Thursday, December 15, 2005

Congee and other delights

I couldn't tell you about my trip to China without raving about the food. The congee, of course, was plentiful -- especially in Hong Kong, where the best I had was at the Sweet Dynasty restaurant in Canton Road, Kowloon (weekend breakfasts) and next door at the Chinese Kitchen (weekday breakfasts).
Wonder Boy valiantly persisted in eating most meals with chopsticks, only occasionally begging for a fork to cope with particularly slippery comestibles. We made a pact to try everything -- well, almost everything. (I draw the line at thousand-year-old eggs, which I have tried before and really can't bring myself to eat: they're an acquired taste that my life is too short to acquire.) So we ate such ordinary things as duck, goose, pork and beef as well as the more exotic offerings: Yangtse River hairy crabs, eel, snails, jellyfish and, yes, dog. The Voice of Reason prefers to refer to the dog meat by its name on the English version of the menu: pierced meat (it was served on bamboo skewers with a kind of red sauce).
All-time favourite foods in Shanghai were easy to choose: for snacks, you just can't go past steamed dumplings: six dumplings for about four RMB (80 cents). Wonder Boy and I tried hot coconut milk tea at Renmin Square. Sounds weird, but it tastes like ambrosia. We soon discovered that you can buy this beverage, as well as a chocolate version, from street stalls for three RMB (about 50 cents). It is sweet, hot and you drink it through a really wide straw so you can suck up the jelly balls from the bottom of the cup.
Favourite foods in Hong Kong were harder to find. We were heartily sick of noodles in broth after four days in the city, as this is the staple diet. We did discover a seller of tooth-shatteringly-cold coconut milk just outside the Temple Street Night Markets, and went back more than once for this refreshing drink. There were also street stalls selling hot coconut milk tea, to our delight. The congee, I have mentioned, was wonderful but unfortunately limited to breakfast time. On our first day we sampled the famous Hong Kong afternoon snack of toast smeared with condensed milk that may become a bit of a favourite source of after-school sustenance for Wonder Boy. It is also necessary to mention the mango pancakes at the Chinese Kitchen: mango-flavoured pancakes stuffed with mango pulp and sweetened cream and served cold.
It wasn't until our final day, however, when we visited the 10,000 Buddhas temple at Sha Tin, that we ate the dish that got my vote for the best meal in Hong Kong. Halfway up a mountain, a tiny plastic-walled hut in the temple grounds serves vegetarian meals such as deep-fried salt-and-pepper field mushrooms (and shark's fin soup !! -- must be vegetarian sharks).
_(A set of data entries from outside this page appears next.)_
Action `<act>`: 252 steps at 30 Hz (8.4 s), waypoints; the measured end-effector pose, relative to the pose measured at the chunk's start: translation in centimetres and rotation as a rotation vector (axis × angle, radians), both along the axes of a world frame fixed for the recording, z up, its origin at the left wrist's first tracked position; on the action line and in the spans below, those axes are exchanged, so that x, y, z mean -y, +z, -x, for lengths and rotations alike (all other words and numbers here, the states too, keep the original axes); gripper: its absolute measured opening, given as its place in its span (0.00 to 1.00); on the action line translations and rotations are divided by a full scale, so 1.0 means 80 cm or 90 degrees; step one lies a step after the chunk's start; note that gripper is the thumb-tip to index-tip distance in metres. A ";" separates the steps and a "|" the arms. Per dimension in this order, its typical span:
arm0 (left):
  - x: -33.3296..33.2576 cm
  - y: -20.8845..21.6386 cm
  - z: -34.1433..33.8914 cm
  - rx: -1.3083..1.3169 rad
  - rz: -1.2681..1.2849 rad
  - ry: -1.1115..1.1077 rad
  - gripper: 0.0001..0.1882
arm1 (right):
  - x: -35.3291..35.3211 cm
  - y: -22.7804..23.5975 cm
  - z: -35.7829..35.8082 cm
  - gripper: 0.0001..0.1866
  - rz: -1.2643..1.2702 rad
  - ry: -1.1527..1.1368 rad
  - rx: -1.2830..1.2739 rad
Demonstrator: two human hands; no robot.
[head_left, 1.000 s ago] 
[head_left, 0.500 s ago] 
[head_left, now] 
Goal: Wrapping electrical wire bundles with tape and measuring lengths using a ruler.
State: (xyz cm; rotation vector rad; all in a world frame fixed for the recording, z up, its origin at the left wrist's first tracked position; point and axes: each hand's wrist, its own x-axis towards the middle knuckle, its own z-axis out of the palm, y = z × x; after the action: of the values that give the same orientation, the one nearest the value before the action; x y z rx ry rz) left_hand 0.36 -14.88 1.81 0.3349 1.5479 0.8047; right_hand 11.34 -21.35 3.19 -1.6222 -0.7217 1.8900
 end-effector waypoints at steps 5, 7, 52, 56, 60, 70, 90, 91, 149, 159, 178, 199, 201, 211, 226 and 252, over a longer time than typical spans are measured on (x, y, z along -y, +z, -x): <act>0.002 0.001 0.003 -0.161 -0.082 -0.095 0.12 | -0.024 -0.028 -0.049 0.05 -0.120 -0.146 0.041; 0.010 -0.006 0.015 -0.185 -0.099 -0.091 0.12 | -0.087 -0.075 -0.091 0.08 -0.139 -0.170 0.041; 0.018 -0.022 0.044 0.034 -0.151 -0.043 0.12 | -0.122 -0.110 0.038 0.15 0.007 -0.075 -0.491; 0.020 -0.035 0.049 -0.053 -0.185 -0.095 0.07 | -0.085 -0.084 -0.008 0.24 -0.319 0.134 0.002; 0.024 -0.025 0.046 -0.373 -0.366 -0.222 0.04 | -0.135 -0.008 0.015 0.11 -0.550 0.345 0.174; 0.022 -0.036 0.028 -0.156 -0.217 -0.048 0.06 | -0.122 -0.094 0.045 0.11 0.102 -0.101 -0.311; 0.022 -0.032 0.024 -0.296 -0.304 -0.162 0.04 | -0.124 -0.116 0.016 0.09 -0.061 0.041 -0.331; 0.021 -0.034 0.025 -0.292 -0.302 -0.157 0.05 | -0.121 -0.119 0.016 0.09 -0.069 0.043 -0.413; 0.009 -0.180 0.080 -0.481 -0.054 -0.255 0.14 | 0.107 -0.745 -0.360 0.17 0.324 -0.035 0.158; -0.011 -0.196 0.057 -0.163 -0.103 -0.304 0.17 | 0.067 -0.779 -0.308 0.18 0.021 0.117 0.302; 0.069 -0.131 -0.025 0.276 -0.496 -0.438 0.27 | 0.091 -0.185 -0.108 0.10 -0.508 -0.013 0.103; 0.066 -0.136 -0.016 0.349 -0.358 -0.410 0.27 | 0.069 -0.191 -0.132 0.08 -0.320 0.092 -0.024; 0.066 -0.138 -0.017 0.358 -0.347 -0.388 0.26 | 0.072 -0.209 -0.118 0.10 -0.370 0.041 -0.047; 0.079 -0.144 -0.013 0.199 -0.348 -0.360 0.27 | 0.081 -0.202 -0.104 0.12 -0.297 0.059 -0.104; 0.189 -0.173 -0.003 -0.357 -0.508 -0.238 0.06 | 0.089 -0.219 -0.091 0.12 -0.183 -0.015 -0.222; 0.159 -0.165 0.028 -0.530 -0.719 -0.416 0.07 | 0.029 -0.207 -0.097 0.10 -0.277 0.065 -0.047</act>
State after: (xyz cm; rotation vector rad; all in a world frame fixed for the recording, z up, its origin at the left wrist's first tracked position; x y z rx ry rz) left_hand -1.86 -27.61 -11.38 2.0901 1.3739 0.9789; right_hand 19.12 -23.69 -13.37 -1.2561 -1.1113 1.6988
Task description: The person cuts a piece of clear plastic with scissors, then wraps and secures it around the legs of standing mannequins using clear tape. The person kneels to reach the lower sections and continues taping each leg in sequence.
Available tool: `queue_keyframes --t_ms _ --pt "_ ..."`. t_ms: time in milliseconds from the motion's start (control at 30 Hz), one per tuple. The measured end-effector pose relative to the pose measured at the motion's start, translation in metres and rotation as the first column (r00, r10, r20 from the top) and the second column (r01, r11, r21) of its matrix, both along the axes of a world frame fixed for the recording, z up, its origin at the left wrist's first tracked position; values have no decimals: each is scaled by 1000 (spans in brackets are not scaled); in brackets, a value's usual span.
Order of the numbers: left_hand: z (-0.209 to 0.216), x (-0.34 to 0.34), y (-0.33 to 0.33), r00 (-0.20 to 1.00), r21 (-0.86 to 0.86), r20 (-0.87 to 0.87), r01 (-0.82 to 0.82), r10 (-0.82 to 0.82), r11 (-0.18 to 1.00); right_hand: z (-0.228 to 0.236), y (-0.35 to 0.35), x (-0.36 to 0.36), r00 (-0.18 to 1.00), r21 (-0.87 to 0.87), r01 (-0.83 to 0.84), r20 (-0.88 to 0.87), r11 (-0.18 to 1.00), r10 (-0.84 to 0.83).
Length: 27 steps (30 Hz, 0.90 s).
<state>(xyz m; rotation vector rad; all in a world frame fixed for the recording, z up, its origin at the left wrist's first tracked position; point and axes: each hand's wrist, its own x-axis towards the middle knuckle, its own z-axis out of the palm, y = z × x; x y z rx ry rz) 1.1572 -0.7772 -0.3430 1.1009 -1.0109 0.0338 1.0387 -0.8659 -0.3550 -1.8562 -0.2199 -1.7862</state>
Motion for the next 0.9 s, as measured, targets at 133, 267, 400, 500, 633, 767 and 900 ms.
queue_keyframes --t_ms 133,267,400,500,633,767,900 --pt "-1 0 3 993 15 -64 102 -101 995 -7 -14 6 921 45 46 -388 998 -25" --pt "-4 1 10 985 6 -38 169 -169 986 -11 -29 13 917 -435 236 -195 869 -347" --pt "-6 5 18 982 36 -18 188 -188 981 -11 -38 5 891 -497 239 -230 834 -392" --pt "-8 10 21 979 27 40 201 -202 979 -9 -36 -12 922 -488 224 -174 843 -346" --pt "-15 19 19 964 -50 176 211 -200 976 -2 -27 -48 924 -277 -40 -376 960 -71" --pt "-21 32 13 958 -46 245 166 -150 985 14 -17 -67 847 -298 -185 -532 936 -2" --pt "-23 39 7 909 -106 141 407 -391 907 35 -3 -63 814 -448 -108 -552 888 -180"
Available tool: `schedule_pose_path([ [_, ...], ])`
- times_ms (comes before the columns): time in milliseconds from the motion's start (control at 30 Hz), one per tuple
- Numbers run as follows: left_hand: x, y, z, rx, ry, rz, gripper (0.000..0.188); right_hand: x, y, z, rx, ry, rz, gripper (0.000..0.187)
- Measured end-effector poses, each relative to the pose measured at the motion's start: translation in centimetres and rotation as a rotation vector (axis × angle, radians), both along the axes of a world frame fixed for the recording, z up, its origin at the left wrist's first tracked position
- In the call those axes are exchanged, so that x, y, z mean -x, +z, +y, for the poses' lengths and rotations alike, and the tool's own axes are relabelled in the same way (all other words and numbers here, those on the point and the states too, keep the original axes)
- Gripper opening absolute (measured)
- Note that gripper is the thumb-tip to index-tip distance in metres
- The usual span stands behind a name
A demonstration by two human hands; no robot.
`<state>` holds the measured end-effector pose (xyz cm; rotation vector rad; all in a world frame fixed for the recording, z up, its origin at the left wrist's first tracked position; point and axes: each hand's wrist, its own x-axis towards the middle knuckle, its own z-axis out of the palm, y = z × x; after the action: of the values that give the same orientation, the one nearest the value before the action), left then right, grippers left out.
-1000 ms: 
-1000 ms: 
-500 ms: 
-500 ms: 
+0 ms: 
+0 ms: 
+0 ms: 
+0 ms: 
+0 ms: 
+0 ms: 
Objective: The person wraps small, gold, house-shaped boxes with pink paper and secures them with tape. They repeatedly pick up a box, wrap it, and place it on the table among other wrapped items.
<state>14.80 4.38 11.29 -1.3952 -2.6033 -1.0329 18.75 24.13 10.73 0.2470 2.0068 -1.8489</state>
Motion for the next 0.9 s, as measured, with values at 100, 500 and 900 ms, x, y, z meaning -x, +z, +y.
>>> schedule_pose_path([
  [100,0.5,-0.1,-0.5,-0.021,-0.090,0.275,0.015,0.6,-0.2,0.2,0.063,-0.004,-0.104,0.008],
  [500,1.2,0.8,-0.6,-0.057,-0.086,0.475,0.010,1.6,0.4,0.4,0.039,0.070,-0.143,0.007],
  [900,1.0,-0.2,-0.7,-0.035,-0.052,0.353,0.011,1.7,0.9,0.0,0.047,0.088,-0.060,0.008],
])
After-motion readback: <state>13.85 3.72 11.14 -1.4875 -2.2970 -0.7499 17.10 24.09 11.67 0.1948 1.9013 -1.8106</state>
It was worth every one of the 400-odd steps to climb up there for the mushrooms, and the descent was also necessary to burn off the calories because I ate so many of the blessed fungi. Luckily I am better at using chopsticks than the VoR, so I was able to purloin the lion's share of mushrooms off the plate and wolf them down while he fumbled with the cutlery.
We saw lots of McDonalds restaurants in China but didn't set foot in a single one (no, I tell a lie, we did peek into the one on Victoria Peak to check out the menu -- they were selling tubs of sweet corn, which all the local kids were eating). We ventured into one of the ubiquitous KFC outlets, too. In Shanghai, I had noted that KFC sold steamed dumplings (twice the price of the street vendors, though, so we didn't bother to try them) but in Hong Kong we experimented with the chicken, corn and macaroni broth for breakfast. It wasn't nice, and I had to go and wash my mouth out with congee afterwards.